IABC Victoria members Ellis Jones and Council on the Ageing (COTA) Victoria recently collaborated on a research study to test commonly held assumptions. The results remind us how quickly everyone is adopting online technologies. What may have been correct 12 months ago may be an assumption today. In an environment of rapid change affecting both industry and government, online community engagement has become increasingly important to ensure stakeholder participation.
Considerable research has been gathered on seniors’ internet use and we know that their personal access to and use of the internet continues its steady trajectory. However, there is little investigation on how they employ web 2.0 tools, such as those found on social media platforms, in their daily lives. Tools, which in recent times, have provided a platform to so many communities which previously struggled to have their opinions heard. 51% of Australia’s population is on Facebook and we do not consider seniors to be a part of this subset. There is an absence of detailed study around their participation in online discussions. This absence “assumes” that they do not use social media and therefore will not participate in online community consultation activities.

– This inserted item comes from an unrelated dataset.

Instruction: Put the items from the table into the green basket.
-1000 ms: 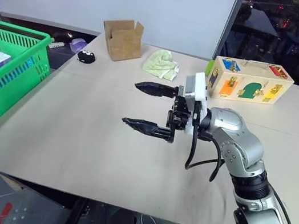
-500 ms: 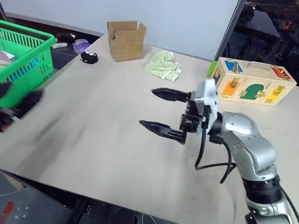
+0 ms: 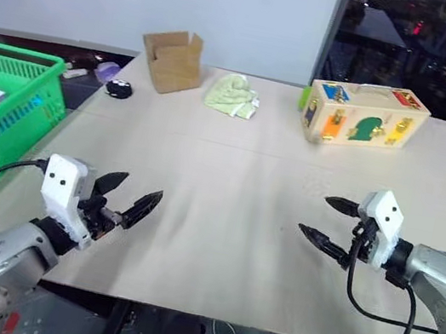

Kate Crawshaw, Director of Engagement at Ellis Jones noted:
The study results are good news for the commonwealth government as it rolls out the national broadband network and government 2.0 strategies to deliver healthcare, education and other services online. Importantly, it opens the door to greater engagement with older people to understand their concerns.
Social integration is crucial for the overall wellbeing of older people who are more prone to social exclusion because of the natural ageing process. There are significant benefits in the ability for those with reduced mobility to connect and communicate with people within their pre-existing social group and others with shared interests.